● **What is required**
When a line in the listing contains the string "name", pick it out and copy it.

=== Section Start ===

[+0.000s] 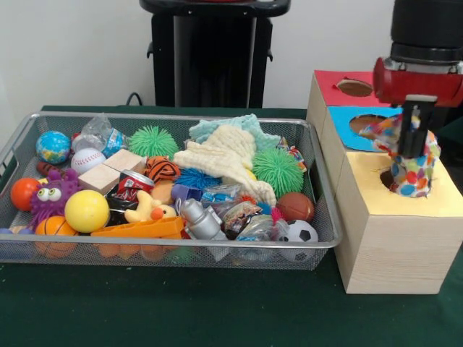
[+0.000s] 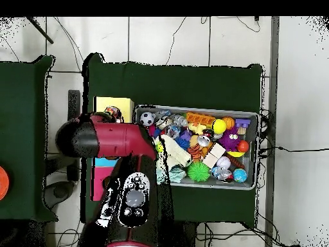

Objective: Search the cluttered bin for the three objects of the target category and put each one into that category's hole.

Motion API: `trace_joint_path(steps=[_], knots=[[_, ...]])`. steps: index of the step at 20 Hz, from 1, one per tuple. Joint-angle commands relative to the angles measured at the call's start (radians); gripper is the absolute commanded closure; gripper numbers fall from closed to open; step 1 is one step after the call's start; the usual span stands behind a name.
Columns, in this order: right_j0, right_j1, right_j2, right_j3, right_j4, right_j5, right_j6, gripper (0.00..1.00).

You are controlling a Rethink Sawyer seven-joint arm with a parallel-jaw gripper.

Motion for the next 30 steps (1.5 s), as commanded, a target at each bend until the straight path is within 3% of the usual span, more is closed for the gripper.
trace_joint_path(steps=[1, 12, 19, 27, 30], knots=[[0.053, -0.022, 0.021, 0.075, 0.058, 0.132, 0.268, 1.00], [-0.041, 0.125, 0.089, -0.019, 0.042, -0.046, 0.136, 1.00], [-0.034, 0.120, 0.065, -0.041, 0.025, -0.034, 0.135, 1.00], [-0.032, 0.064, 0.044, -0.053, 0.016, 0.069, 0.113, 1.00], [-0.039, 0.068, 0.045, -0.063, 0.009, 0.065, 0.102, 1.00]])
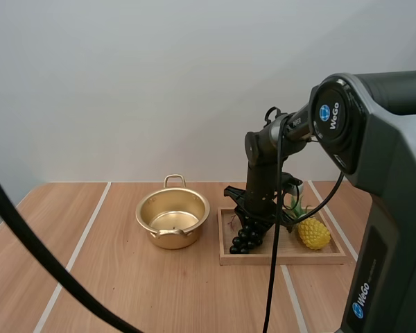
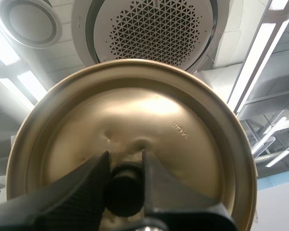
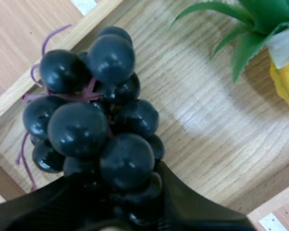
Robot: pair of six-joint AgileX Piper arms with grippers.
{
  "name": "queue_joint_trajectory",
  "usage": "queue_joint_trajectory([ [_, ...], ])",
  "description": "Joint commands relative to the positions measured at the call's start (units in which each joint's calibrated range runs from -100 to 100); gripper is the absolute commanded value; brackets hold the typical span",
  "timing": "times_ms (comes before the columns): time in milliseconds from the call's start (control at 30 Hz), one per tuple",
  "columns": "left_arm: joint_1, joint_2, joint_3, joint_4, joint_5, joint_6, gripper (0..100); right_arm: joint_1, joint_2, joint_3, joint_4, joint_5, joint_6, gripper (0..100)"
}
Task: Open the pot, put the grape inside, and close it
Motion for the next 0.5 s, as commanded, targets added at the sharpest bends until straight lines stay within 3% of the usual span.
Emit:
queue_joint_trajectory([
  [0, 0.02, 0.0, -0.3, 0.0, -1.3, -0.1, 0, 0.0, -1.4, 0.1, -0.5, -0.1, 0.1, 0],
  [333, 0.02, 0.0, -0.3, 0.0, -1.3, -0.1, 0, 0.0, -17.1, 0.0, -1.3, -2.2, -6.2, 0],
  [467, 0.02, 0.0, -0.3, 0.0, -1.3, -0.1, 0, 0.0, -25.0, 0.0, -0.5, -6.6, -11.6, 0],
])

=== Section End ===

● **Exercise response**
Motion API: `trace_joint_path(steps=[_], knots=[[_, ...]])`. steps: index of the step at 20 Hz, from 1, one per tuple. Joint-angle commands relative to the angles measured at the call's start (radians); gripper is the absolute commanded closure; gripper numbers fall from closed to open; step 1 is one step after the call's start; the usual span stands behind a name.
  "name": "queue_joint_trajectory",

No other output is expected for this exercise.